Warum wurde Popcorn zum klassischen Snack in Kinos?
Die Geschichte, wie Popcorn zum Standard-Snack im Kino wurde, ist eine faszinierende Mischung aus Wirtschaftskrise, technischem Fortschritt und purem Überlebensinstinkt der Kinobetreiber.

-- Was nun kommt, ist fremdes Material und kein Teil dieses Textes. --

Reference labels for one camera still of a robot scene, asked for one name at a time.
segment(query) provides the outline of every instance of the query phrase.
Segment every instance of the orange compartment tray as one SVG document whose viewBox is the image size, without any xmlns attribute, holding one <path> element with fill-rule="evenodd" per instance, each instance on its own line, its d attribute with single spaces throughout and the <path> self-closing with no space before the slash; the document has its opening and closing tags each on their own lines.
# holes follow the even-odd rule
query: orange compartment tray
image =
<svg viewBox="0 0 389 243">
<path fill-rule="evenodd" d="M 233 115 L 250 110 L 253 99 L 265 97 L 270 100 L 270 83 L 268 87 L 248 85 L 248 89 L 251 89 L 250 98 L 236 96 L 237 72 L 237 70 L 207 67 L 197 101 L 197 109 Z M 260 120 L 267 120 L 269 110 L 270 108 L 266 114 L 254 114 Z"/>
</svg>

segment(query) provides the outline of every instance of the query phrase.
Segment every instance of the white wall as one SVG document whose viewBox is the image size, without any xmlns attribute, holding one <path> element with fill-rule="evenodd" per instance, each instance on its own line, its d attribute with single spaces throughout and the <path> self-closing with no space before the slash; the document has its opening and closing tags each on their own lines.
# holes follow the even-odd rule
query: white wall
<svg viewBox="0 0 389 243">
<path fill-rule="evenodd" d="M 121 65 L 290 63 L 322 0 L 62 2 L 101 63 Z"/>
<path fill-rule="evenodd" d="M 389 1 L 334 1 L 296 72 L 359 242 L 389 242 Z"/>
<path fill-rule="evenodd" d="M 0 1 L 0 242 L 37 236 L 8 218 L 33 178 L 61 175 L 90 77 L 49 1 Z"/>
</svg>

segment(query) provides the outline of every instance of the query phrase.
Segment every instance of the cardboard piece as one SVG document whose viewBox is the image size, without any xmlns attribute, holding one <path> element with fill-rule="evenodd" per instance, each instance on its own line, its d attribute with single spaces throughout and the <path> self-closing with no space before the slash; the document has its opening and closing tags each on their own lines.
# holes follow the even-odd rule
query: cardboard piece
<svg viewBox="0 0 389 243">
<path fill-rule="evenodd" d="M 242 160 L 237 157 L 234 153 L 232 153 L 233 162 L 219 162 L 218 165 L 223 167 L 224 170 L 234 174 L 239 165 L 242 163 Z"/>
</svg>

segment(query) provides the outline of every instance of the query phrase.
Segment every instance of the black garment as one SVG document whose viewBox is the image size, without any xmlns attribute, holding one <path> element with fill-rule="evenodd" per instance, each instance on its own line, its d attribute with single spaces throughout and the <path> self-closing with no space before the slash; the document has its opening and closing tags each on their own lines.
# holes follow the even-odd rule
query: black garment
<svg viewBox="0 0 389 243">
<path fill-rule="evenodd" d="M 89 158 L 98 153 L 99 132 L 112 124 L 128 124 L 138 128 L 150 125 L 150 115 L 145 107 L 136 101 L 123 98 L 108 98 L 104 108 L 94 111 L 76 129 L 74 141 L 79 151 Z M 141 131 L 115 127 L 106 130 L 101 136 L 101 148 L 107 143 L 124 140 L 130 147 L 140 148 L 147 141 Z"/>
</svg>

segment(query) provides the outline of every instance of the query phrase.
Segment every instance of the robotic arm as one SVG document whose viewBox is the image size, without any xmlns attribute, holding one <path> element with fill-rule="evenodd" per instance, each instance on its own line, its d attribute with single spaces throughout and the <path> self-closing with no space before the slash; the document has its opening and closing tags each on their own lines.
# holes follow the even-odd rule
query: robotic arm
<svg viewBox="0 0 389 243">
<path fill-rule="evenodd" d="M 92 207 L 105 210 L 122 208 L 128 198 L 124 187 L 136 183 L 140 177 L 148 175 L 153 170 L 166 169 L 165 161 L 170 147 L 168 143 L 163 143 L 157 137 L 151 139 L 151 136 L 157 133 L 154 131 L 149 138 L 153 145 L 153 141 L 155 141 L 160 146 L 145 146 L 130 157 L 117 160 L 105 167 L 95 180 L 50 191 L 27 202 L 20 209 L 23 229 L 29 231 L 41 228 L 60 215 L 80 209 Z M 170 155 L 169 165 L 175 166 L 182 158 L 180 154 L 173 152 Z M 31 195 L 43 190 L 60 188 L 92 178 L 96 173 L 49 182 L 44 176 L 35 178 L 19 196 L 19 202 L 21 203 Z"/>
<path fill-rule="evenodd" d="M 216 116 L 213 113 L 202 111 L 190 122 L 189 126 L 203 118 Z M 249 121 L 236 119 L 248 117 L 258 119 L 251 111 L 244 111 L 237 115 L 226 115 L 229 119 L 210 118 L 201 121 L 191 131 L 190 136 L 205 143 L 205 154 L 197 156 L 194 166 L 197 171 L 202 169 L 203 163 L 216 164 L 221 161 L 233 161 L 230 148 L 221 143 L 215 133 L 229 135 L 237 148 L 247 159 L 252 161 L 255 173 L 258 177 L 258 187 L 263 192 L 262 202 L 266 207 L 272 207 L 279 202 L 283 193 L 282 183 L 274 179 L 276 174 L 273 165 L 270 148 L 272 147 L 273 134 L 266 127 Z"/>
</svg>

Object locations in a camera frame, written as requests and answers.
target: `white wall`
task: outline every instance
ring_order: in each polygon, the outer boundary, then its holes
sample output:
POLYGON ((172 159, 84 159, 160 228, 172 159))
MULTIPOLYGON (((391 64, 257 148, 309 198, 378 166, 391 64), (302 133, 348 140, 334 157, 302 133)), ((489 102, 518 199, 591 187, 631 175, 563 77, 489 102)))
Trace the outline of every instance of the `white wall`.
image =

Hier sind die wichtigsten Gründe für diesen Erfolgsweg:
1. Die Barriere am Anfang: Kinos wollten „nobel“ sein
In der Anfangszeit des Kinos (der Stummfilmzeit) war Popcorn in den Sälen streng verboten. Die Kinobetreiber orientierten sich an Theatern: Sie hatten teure Teppiche und edle Polstermöbel. Man wollte ein gebildetes, wohlhabendes Publikum ansprechen, das während des Films nicht durch lautes Kauen oder Krümel gestört werden sollte. Da man für Stummfilme lesen können musste (Zwischentitel), war das Publikum ohnehin eher gebildet.
2. Die Weltwirtschaftskrise (ab 1929)
Der entscheidende Wendepunkt war die „Great Depression“. Popcorn war extrem billig herzustellen (ein Sack Mais kostete fast nichts). Für die Menschen, die kaum Geld hatten, war Popcorn ein „Luxus“, den sie sich für 5 oder 10 Cent noch leisten konnten. Während andere Branchen pleitegingen, boomte das Kino, weil die Menschen eine günstige Flucht aus dem Alltag suchten.

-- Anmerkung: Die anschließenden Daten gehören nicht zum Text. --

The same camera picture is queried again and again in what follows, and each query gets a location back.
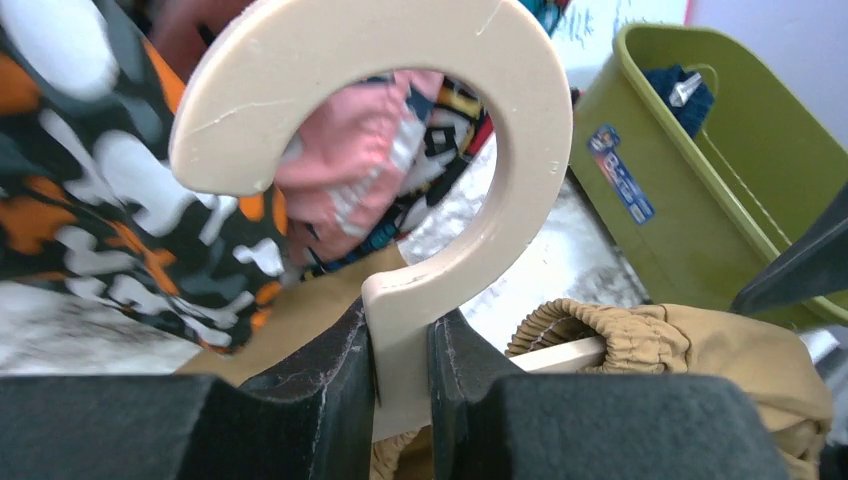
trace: bin rim
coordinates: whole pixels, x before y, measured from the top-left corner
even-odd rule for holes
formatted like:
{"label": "bin rim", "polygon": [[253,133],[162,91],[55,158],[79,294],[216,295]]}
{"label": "bin rim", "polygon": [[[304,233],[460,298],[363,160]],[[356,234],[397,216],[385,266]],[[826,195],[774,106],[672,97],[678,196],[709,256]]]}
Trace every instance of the bin rim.
{"label": "bin rim", "polygon": [[[676,118],[674,118],[671,110],[666,108],[665,102],[648,82],[648,79],[645,78],[645,75],[636,65],[633,57],[630,56],[630,52],[627,48],[627,37],[631,32],[637,30],[687,31],[715,35],[734,43],[738,48],[745,50],[749,55],[756,58],[761,63],[765,64],[765,62],[734,38],[725,35],[716,29],[707,27],[631,23],[625,25],[621,28],[621,30],[619,30],[612,45],[613,57],[619,63],[624,77],[636,91],[636,94],[641,97],[642,102],[649,109],[657,122],[659,122],[660,126],[666,132],[674,133],[674,135],[668,135],[669,140],[675,144],[683,158],[686,159],[686,162],[707,187],[707,190],[710,192],[713,199],[730,217],[730,220],[736,225],[736,228],[748,241],[748,244],[754,248],[759,257],[764,260],[767,265],[770,264],[780,255],[780,250],[775,246],[774,242],[771,241],[765,232],[763,232],[753,217],[751,217],[748,210],[727,186],[727,183],[718,175],[718,172],[715,171],[710,162],[701,153],[701,150],[695,145],[695,141],[689,137],[683,129],[683,126],[680,125]],[[786,85],[784,85],[779,78],[776,80],[784,88],[786,88]],[[802,304],[825,318],[837,317],[842,320],[842,323],[848,322],[848,310],[833,303],[825,297],[814,297],[802,302]]]}

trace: sticker
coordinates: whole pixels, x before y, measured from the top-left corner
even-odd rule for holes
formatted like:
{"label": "sticker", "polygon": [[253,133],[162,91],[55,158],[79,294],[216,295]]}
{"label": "sticker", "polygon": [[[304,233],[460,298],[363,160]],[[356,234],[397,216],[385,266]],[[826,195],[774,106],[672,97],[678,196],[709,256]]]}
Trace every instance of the sticker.
{"label": "sticker", "polygon": [[615,152],[619,144],[621,144],[621,138],[618,132],[611,126],[604,125],[592,135],[586,146],[598,164],[598,168],[618,193],[618,198],[621,199],[621,203],[624,204],[624,208],[630,213],[633,221],[637,225],[643,225],[653,218],[656,211],[639,188],[639,184],[630,175],[621,157]]}

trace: white wall
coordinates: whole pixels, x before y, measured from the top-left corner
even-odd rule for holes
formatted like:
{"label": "white wall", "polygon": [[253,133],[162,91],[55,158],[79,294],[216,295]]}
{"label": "white wall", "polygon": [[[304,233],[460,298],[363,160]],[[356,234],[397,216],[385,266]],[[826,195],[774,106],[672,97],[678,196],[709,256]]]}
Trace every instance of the white wall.
{"label": "white wall", "polygon": [[721,30],[760,56],[848,148],[848,0],[692,2],[691,24]]}

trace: blue label
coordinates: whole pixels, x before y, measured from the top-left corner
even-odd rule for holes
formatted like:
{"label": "blue label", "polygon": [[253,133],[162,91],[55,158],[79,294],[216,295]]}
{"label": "blue label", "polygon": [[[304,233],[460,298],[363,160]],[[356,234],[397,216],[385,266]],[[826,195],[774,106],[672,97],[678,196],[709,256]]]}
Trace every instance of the blue label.
{"label": "blue label", "polygon": [[643,225],[656,214],[654,206],[648,201],[639,184],[630,175],[615,148],[621,143],[618,132],[609,125],[599,128],[586,143],[589,153],[598,164],[598,168],[607,177],[607,181],[618,193],[624,208],[630,213],[637,225]]}

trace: white plastic hook
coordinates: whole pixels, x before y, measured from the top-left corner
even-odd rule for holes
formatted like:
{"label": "white plastic hook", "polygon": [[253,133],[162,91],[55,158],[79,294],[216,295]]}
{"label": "white plastic hook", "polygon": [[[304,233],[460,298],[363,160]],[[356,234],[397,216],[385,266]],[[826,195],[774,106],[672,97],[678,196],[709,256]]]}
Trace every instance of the white plastic hook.
{"label": "white plastic hook", "polygon": [[442,252],[362,286],[380,405],[374,438],[429,423],[426,327],[494,282],[556,200],[571,148],[571,97],[550,40],[516,0],[259,0],[191,78],[171,137],[189,188],[268,188],[300,123],[336,90],[398,69],[436,70],[480,95],[497,131],[489,195]]}

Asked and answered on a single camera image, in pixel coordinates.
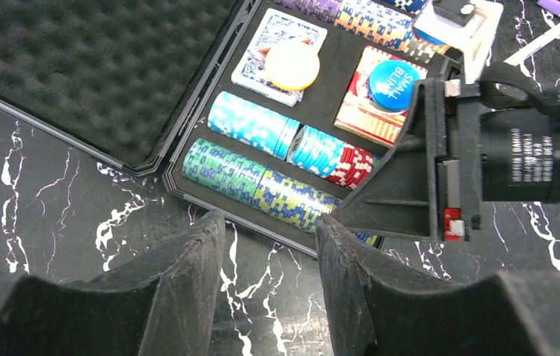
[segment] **playing card deck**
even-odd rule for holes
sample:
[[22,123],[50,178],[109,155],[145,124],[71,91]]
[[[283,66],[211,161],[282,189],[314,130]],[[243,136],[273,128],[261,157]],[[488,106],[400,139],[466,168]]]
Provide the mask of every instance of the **playing card deck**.
[[231,82],[292,107],[301,101],[303,90],[287,91],[273,85],[264,70],[266,54],[274,44],[287,39],[301,40],[319,52],[326,35],[327,30],[322,27],[268,9],[231,74]]

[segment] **poker chip case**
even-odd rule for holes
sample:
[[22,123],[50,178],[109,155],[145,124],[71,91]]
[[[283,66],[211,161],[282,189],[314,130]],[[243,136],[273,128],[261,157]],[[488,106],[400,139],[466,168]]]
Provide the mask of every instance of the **poker chip case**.
[[[213,150],[238,165],[246,161],[256,182],[292,179],[294,185],[318,191],[332,208],[350,191],[211,130],[208,115],[214,101],[230,93],[294,120],[295,131],[307,125],[383,156],[382,145],[334,126],[365,47],[420,65],[429,76],[449,73],[455,64],[440,55],[419,62],[335,27],[325,11],[307,16],[307,11],[287,8],[309,0],[277,2],[285,6],[268,0],[0,0],[0,109],[133,175],[165,166],[163,179],[171,193],[203,208],[221,209],[229,220],[315,257],[314,237],[304,228],[246,204],[253,199],[246,194],[221,194],[208,188],[216,182],[189,179],[186,155],[191,149],[198,150],[197,156]],[[324,2],[337,10],[344,3],[310,3]],[[293,107],[230,79],[267,9],[327,30],[319,76]],[[206,159],[195,163],[220,165]],[[314,220],[302,225],[312,230]]]
[[[286,12],[327,29],[327,37],[319,52],[321,67],[319,76],[314,84],[305,90],[303,100],[294,107],[289,107],[252,90],[235,85],[230,78],[237,63],[245,53],[258,24],[269,8]],[[182,167],[185,164],[186,154],[198,139],[203,139],[258,162],[269,170],[285,174],[342,200],[349,194],[349,190],[295,165],[291,165],[260,149],[245,145],[236,139],[211,130],[208,128],[208,116],[210,115],[212,104],[217,98],[224,96],[226,92],[287,116],[298,121],[301,125],[316,128],[373,154],[382,156],[387,151],[385,147],[350,132],[343,131],[333,125],[335,114],[339,109],[340,103],[343,101],[347,86],[352,80],[364,48],[374,44],[366,39],[335,28],[333,24],[317,22],[308,16],[304,16],[302,13],[291,11],[271,1],[261,1],[255,4],[250,14],[243,24],[243,29],[240,30],[240,37],[230,48],[220,69],[217,71],[214,81],[199,99],[199,109],[182,123],[182,135],[178,140],[175,152],[170,158],[164,173],[164,179],[168,189],[173,193],[179,194],[204,208],[219,208],[226,213],[229,220],[314,257],[316,248],[312,234],[281,220],[269,217],[268,214],[264,214],[256,208],[247,206],[242,202],[238,202],[233,198],[219,194],[210,188],[187,179],[182,174]],[[399,53],[393,50],[387,50],[382,46],[374,46],[400,56]],[[422,65],[428,70],[430,76],[438,76],[441,73],[449,72],[454,63],[443,56],[434,56],[428,64]]]

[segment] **blue small blind button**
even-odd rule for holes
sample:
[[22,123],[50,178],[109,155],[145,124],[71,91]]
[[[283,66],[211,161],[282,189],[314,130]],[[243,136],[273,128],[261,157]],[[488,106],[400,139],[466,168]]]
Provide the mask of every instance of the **blue small blind button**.
[[369,75],[369,95],[387,111],[404,111],[411,105],[413,83],[419,79],[420,74],[409,63],[385,61]]

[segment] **red poker chip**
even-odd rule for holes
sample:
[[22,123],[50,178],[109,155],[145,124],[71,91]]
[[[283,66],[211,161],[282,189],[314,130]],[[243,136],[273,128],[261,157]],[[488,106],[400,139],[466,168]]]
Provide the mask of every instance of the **red poker chip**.
[[332,173],[330,173],[330,175],[326,177],[327,181],[336,183],[345,174],[346,169],[343,166],[349,161],[349,156],[350,154],[352,154],[352,149],[350,148],[350,146],[351,145],[349,143],[345,143],[345,145],[343,145],[343,154],[341,155],[339,164],[332,171]]
[[354,179],[352,179],[352,181],[348,184],[348,188],[353,190],[356,188],[356,185],[358,183],[358,181],[360,180],[360,178],[364,175],[365,173],[365,153],[361,153],[363,159],[356,165],[356,172],[354,174]]
[[369,175],[369,173],[372,171],[373,164],[374,164],[374,156],[371,153],[365,151],[365,160],[363,161],[363,167],[362,167],[363,173],[354,182],[353,189],[356,189],[356,187],[358,187],[358,185],[365,179],[365,177]]
[[343,164],[341,165],[341,168],[337,173],[338,179],[336,180],[335,184],[342,187],[345,185],[345,180],[347,179],[349,172],[352,170],[352,160],[354,159],[354,155],[354,146],[346,143],[345,147],[343,148]]
[[347,156],[347,160],[346,160],[346,170],[343,172],[342,177],[338,180],[337,184],[340,185],[341,187],[345,187],[347,184],[347,179],[350,177],[350,175],[352,174],[352,171],[354,170],[354,161],[357,159],[356,157],[356,150],[355,147],[352,145],[349,145],[348,147],[349,149],[349,154]]
[[356,181],[356,179],[360,176],[360,165],[363,161],[363,152],[361,149],[354,147],[355,149],[355,160],[352,162],[352,169],[349,172],[347,178],[345,179],[344,187],[348,188]]

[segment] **marble surface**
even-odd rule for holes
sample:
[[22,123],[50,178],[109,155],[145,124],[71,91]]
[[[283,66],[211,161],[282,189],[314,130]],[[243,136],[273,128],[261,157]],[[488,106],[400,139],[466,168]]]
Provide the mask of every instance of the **marble surface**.
[[[534,1],[506,1],[491,62],[558,23]],[[560,39],[520,68],[560,90]],[[58,283],[133,259],[202,211],[0,112],[0,271]],[[471,243],[385,241],[384,252],[436,277],[473,283],[497,270],[560,271],[560,204],[486,203]],[[212,355],[331,355],[317,263],[228,224]]]

3. Der Siegeszug der Straßenverkäufer
Da die Kinos selbst noch kein Popcorn verkauften, stellten sich findige Straßenverkäufer mit mobilen Popcornmaschinen direkt vor die Kinos. Die Zuschauer kauften ihr Popcorn draußen und schmuggelten es in ihren Mänteln hinein. Schließlich erkannten die Kinobesitzer, dass sie eine riesige Einnahmequelle verpassten. Sie begannen, den Verkäufern Standgebühren zu berechnen oder bauten schließlich selbst Verkaufsstände in die Lobbys ein.
4. Der Tonfilm
Mit der Einführung des Tonfilms (ab 1927) änderte sich das Publikum. Man musste nicht mehr lesen können, um den Film zu verstehen. Das Kino wurde zum Massenmedium für alle Schichten. Zudem übertönte der Sound der Filme nun die Kaugeräusche des Popcorns, was die Akzeptanz des Snacks erhöhte.

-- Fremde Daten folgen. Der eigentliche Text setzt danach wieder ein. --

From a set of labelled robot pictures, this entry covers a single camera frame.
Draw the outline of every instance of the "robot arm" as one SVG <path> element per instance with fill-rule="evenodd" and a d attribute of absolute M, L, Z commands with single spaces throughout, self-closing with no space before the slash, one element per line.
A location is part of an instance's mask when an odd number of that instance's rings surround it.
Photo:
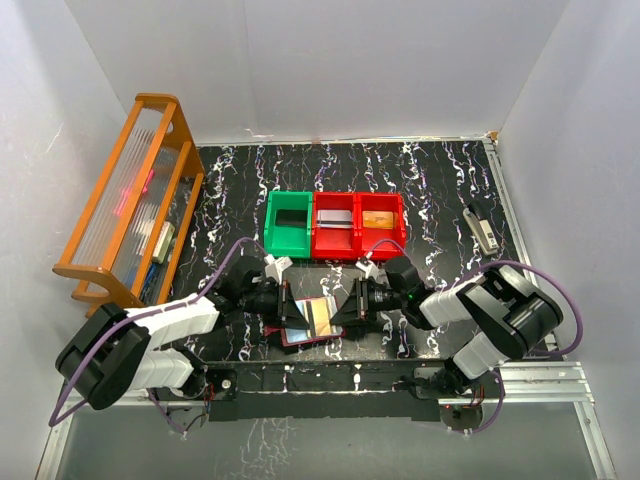
<path fill-rule="evenodd" d="M 124 310 L 113 303 L 102 305 L 60 353 L 56 369 L 69 380 L 110 328 L 127 317 L 148 313 L 120 328 L 102 345 L 82 372 L 76 390 L 96 410 L 113 405 L 128 390 L 168 387 L 177 395 L 183 395 L 185 388 L 197 393 L 201 372 L 194 371 L 183 353 L 161 347 L 225 325 L 227 314 L 236 309 L 262 314 L 269 326 L 309 328 L 295 305 L 291 286 L 282 278 L 291 260 L 275 260 L 269 255 L 265 262 L 266 266 L 256 257 L 240 257 L 209 298 L 195 302 L 196 294 L 145 308 Z"/>
<path fill-rule="evenodd" d="M 360 261 L 365 271 L 366 259 Z M 463 320 L 482 330 L 445 362 L 429 382 L 447 393 L 461 394 L 488 370 L 521 359 L 562 323 L 560 307 L 510 266 L 491 268 L 452 288 L 428 289 L 406 256 L 388 260 L 389 285 L 372 276 L 354 283 L 347 302 L 331 320 L 357 325 L 380 310 L 400 309 L 416 328 L 431 330 Z"/>

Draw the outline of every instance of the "red tray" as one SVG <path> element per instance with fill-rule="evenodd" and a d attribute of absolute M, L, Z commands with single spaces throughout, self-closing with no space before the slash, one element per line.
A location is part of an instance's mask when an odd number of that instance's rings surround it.
<path fill-rule="evenodd" d="M 349 229 L 319 227 L 318 210 L 349 210 L 353 226 Z M 356 260 L 362 254 L 361 224 L 357 194 L 315 192 L 311 220 L 311 258 Z"/>
<path fill-rule="evenodd" d="M 385 230 L 379 228 L 365 228 L 361 226 L 362 234 L 362 250 L 361 255 L 365 255 L 371 247 L 383 238 L 395 240 L 404 248 L 407 242 L 407 231 L 404 225 L 404 203 L 402 195 L 398 193 L 358 193 L 356 200 L 360 212 L 358 218 L 362 225 L 362 212 L 368 210 L 394 212 L 396 214 L 396 222 L 393 229 Z M 390 258 L 402 255 L 393 244 L 383 243 L 373 252 L 372 260 L 388 260 Z"/>

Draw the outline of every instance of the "glass panel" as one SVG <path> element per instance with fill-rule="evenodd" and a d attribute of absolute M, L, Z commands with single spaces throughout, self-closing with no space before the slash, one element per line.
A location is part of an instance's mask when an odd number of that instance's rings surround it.
<path fill-rule="evenodd" d="M 140 197 L 131 223 L 122 240 L 111 271 L 127 288 L 133 286 L 138 273 L 142 255 L 149 242 L 158 209 L 169 187 L 169 179 L 175 169 L 178 155 L 177 151 L 166 148 L 162 148 L 158 152 L 147 181 L 147 191 Z"/>
<path fill-rule="evenodd" d="M 192 188 L 193 179 L 183 178 L 180 180 L 180 183 L 178 183 L 176 193 L 173 197 L 173 201 L 171 202 L 171 208 L 169 208 L 169 212 L 167 213 L 167 217 L 165 219 L 165 221 L 170 222 L 175 227 L 173 239 L 169 246 L 169 251 L 167 252 L 164 263 L 153 264 L 150 267 L 150 271 L 148 272 L 148 277 L 146 280 L 146 286 L 144 286 L 142 291 L 140 292 L 140 300 L 142 300 L 145 305 L 156 305 L 158 303 L 160 288 L 162 287 L 162 283 L 164 282 L 164 278 L 167 274 L 169 262 L 173 258 L 173 249 L 176 243 L 175 239 L 178 236 L 178 231 L 180 230 L 180 227 L 182 225 L 184 212 L 187 209 L 187 204 L 189 203 L 189 199 L 191 198 Z"/>
<path fill-rule="evenodd" d="M 155 131 L 160 124 L 162 113 L 142 109 L 131 135 L 120 154 L 111 178 L 96 205 L 93 216 L 72 259 L 76 265 L 100 265 L 120 220 L 122 208 L 128 192 L 140 171 L 149 150 Z M 93 286 L 90 291 L 104 291 Z"/>
<path fill-rule="evenodd" d="M 172 417 L 186 424 L 200 413 L 196 407 Z M 571 403 L 507 403 L 471 438 L 407 418 L 199 425 L 183 442 L 152 405 L 84 408 L 74 416 L 57 478 L 596 478 Z"/>

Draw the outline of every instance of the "object in bin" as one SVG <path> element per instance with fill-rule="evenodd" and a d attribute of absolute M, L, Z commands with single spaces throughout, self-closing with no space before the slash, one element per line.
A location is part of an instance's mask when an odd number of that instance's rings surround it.
<path fill-rule="evenodd" d="M 498 242 L 489 224 L 489 217 L 480 202 L 473 200 L 462 213 L 471 232 L 478 240 L 482 253 L 485 255 L 497 253 Z"/>
<path fill-rule="evenodd" d="M 349 210 L 318 210 L 318 227 L 321 228 L 353 228 L 353 220 Z"/>
<path fill-rule="evenodd" d="M 305 210 L 278 210 L 276 212 L 276 226 L 306 228 L 307 212 Z"/>
<path fill-rule="evenodd" d="M 362 226 L 366 228 L 381 228 L 391 230 L 396 224 L 394 212 L 365 210 L 362 212 Z"/>
<path fill-rule="evenodd" d="M 169 251 L 169 245 L 171 244 L 171 240 L 173 239 L 173 234 L 176 231 L 176 227 L 173 226 L 170 222 L 164 222 L 162 224 L 162 230 L 160 230 L 160 235 L 158 236 L 158 241 L 156 242 L 156 246 L 153 249 L 153 256 L 151 260 L 155 263 L 163 263 L 165 257 L 167 256 L 167 252 Z"/>

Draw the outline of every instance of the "white wall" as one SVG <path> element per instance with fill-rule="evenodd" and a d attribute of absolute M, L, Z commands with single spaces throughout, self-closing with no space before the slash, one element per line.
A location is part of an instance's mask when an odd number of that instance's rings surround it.
<path fill-rule="evenodd" d="M 621 479 L 640 472 L 639 45 L 637 1 L 573 0 L 499 136 L 533 261 L 585 315 L 575 357 Z"/>
<path fill-rule="evenodd" d="M 174 93 L 198 143 L 499 129 L 567 3 L 66 1 L 125 108 Z"/>
<path fill-rule="evenodd" d="M 33 478 L 84 321 L 55 276 L 124 110 L 62 0 L 0 2 L 0 477 Z"/>

5. Der Zweite Weltkrieg und die Zuckerrationierung
Während des Zweiten Weltkriegs wurde Zucker in den USA knapp und rationiert. Süßigkeiten und Limonaden waren schwer zu bekommen. Da Salz und Mais jedoch reichlich vorhanden waren, wurde Popcorn zum dominierenden Snack, weil die Konkurrenz (Schokolade und Bonbons) schlichtweg fehlte.
6. Die Gewinnmarge (Der ökonomische Grund heute)
Popcorn ist für Kinobetreiber bis heute eine Goldgrube. Die Herstellungskosten für eine Portion Popcorn liegen im Cent-Bereich, während sie für mehrere Euro verkauft wird. Tatsächlich machen viele Kinos heute mit dem Ticketverkauf kaum Gewinn (da ein Großteil an die Filmstudios geht) – das Überleben des Kinos wird oft allein durch den Verkauf von Popcorn und Softdrinks gesichert.
7. Praktische Vorteile
Popcorn hat zudem ideale Eigenschaften für das Kino:
- Es ist leicht: Eine große Tüte wiegt fast nichts.
- Es ist trocken: Es hinterlässt keine klebrigen Flecken wie Eiscreme oder Schokolade.
- Es ist schnell gemacht: Man kann große Mengen in kurzer Zeit produzieren.
- Der Duft: Das Aroma von frischem Popcorn wirkt verkaufsfördernd und ist im ganzen Gebäude wahrnehmbar.
Fazit: Popcorn rettete die Kinos während der Wirtschaftskrise finanziell und etablierte sich durch den Mangel an Alternativen im Zweiten Weltkrieg als der ultimative Begleiter für die Leinwand.